**Brief**: Starting at the line that contains "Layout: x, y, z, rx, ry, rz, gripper", write out each line exactly through the last one in the material below, and nothing more; omit all pictures.

Segment Start: Collected data

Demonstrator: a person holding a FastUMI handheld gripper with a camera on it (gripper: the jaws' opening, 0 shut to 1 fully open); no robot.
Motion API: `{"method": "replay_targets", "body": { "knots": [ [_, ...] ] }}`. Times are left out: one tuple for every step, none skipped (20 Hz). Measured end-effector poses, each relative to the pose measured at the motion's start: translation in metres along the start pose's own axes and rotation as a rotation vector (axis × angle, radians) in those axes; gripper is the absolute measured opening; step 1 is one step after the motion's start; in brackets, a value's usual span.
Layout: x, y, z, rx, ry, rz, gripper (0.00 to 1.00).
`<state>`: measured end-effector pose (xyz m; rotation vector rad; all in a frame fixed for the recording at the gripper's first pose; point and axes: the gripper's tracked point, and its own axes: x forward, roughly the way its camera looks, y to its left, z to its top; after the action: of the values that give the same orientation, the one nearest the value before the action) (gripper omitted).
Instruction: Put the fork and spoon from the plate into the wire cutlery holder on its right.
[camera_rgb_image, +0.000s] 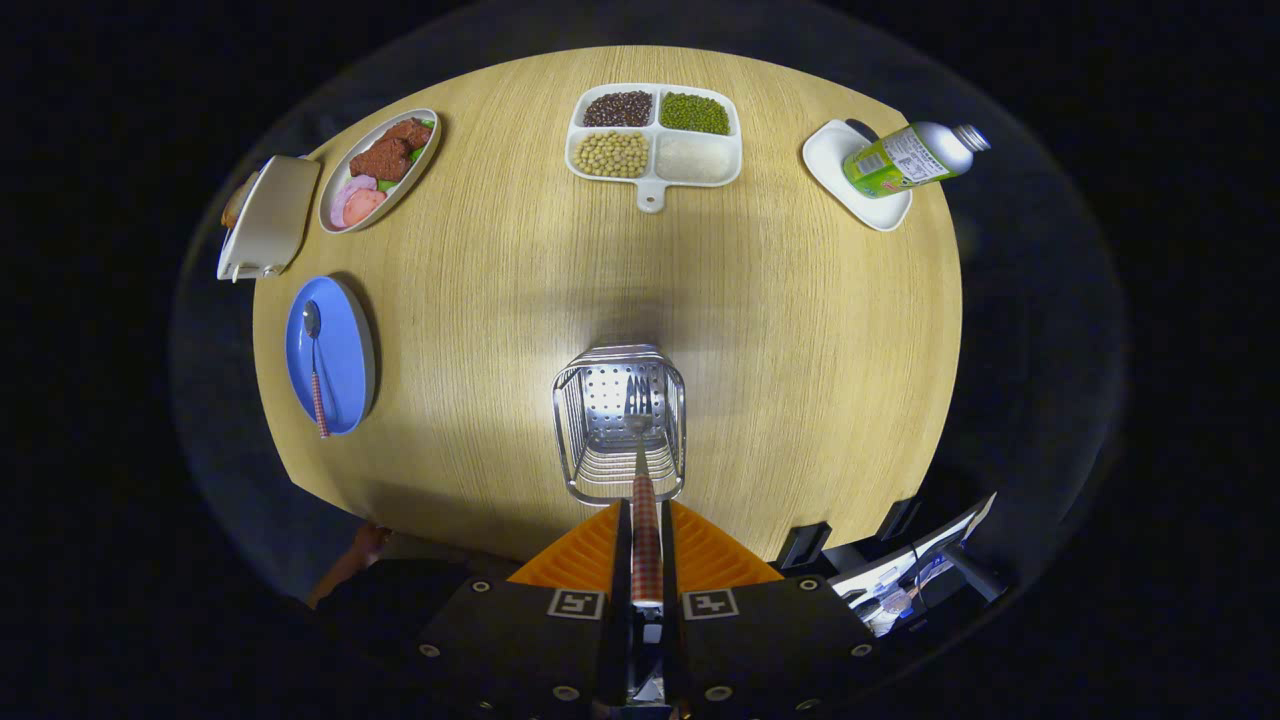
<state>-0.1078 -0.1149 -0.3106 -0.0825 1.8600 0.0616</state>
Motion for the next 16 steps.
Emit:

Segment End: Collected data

**Result**:
Layout: x, y, z, rx, ry, rz, gripper (0.00 to 1.00).
`<state>`: measured end-effector pose (xyz m; rotation vector rad; all in a frame fixed for the recording at the gripper's first pose; point and axes: the gripper's tracked point, and its own axes: x forward, roughly the way its camera looks, y to its left, z to its top; after the action: of the values that give the same orientation, the one nearest the value before the action) (gripper omitted).
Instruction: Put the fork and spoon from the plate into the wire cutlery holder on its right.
[camera_rgb_image, +0.000s] 
<state>-0.1078 -0.1149 -0.3106 -0.0825 1.8600 0.0616</state>
Motion for the next 16 steps.
Emit:

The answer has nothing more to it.